Action item:
A verbatim reproduction of the lines below, from the line containing "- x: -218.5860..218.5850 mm" through the line containing "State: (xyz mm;", both ends included, is the whole required output.
--------
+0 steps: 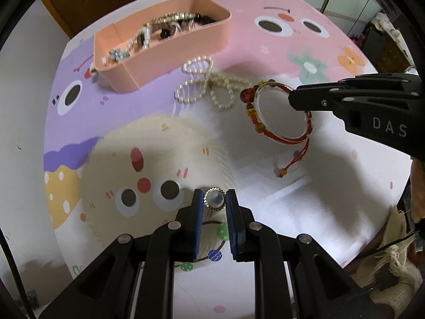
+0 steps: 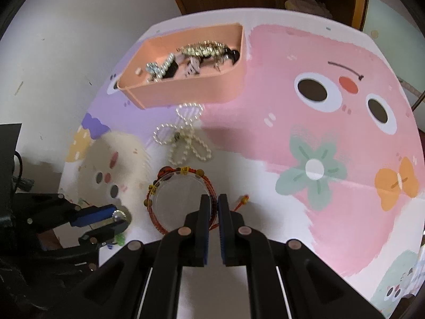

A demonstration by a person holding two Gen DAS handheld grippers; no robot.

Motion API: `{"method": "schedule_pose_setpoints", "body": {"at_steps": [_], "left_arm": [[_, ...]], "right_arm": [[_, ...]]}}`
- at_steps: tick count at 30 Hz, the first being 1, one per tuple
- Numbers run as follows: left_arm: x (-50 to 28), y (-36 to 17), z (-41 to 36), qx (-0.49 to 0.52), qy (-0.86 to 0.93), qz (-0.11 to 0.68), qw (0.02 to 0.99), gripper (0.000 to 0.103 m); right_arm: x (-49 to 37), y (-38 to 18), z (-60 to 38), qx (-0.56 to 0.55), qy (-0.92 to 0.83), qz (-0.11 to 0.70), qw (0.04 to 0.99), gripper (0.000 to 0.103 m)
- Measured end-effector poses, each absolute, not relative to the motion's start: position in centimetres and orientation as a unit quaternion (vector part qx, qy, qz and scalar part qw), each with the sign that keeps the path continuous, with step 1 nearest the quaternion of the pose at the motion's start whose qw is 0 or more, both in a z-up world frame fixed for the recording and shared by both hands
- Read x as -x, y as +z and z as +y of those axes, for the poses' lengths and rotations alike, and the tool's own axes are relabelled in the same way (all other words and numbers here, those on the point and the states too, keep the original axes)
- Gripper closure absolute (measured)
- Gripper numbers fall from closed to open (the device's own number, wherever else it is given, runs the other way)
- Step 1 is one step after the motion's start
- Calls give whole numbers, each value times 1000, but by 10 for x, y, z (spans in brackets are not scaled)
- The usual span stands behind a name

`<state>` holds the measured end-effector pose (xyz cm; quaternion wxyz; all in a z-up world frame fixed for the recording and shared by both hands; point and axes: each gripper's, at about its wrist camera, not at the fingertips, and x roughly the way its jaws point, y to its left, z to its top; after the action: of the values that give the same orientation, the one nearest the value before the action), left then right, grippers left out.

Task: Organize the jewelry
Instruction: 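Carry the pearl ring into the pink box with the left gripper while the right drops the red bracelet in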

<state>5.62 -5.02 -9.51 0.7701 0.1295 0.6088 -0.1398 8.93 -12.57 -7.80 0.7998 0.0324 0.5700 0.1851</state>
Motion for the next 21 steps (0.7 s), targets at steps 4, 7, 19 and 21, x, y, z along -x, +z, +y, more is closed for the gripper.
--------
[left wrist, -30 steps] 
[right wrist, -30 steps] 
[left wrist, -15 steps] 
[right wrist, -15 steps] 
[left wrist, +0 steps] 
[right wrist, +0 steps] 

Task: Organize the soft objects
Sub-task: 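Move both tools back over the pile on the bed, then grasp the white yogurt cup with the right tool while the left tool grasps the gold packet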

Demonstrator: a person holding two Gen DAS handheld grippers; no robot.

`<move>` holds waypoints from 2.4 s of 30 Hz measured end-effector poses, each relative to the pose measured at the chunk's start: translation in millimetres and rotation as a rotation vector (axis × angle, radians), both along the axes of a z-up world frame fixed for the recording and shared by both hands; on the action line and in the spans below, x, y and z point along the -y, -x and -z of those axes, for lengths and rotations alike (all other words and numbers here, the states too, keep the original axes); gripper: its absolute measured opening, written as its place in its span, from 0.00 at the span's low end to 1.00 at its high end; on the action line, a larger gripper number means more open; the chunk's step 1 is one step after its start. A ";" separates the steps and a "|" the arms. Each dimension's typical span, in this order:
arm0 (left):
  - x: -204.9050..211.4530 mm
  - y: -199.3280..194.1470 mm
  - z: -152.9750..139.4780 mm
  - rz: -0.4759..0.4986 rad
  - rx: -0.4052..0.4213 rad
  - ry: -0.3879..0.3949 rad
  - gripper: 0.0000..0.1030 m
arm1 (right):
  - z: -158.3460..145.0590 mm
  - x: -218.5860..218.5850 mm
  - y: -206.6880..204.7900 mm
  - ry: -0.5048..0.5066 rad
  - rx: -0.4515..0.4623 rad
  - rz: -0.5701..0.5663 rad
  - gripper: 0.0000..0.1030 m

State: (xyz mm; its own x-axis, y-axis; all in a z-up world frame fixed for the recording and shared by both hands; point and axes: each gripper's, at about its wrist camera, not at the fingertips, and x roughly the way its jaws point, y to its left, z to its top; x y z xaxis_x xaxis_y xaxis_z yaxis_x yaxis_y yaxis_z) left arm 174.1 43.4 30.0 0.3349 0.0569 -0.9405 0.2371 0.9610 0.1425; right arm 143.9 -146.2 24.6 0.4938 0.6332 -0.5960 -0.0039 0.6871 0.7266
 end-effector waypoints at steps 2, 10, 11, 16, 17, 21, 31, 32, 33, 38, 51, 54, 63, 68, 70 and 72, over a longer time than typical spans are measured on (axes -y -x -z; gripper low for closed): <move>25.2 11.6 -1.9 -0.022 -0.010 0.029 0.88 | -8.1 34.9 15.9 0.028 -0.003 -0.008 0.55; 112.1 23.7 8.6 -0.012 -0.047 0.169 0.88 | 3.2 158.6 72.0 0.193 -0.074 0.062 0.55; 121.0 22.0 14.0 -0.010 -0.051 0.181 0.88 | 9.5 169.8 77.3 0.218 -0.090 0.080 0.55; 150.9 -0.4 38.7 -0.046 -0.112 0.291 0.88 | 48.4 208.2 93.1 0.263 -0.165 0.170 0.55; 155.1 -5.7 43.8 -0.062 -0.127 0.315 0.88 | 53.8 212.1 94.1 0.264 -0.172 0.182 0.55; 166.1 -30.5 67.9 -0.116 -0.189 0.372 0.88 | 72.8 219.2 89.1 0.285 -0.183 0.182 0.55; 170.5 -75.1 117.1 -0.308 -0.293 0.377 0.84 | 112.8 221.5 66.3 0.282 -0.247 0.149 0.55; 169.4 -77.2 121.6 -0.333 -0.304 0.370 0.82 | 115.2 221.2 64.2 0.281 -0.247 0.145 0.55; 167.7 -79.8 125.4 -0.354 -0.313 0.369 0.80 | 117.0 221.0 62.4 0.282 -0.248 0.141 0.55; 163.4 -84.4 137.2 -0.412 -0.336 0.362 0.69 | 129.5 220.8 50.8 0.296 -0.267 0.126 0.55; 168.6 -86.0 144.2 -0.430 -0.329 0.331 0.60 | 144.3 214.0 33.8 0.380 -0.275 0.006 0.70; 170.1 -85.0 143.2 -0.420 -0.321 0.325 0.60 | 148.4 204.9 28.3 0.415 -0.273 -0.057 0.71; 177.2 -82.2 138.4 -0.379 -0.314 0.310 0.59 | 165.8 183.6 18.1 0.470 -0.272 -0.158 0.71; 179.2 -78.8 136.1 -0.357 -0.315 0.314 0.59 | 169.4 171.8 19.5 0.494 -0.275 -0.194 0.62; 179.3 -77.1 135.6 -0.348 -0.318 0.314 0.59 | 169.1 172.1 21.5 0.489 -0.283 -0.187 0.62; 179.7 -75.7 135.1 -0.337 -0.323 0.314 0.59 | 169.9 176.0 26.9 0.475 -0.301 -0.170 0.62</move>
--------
Exercise result:
  - x: -218.5860..218.5850 mm
  - y: -206.6880..204.7900 mm
  - ry: -0.5048..0.5066 rad
  - rx: -0.4515..0.4623 rad
  - rz: -0.5701..0.5663 rad
  - gripper: 0.0000..0.1030 m

State: (xyz mm; its own x-axis, y-axis; all in a z-up world frame fixed for the recording and shared by both hands; point and axes: each gripper's, at about its wrist camera, not at the fingertips, and x roughly the way its jaws point, y to its left, z to its top; x y z xaxis_x xaxis_y xaxis_z yaxis_x yaxis_y yaxis_z) left arm 174.1 43.4 30.0 0.3349 0.0569 -0.9405 0.2371 0.9610 0.1425; right arm 143.9 -146.2 24.6 0.4938 0.6332 -0.5960 -0.0039 0.6871 0.7266

The exercise requires no additional output.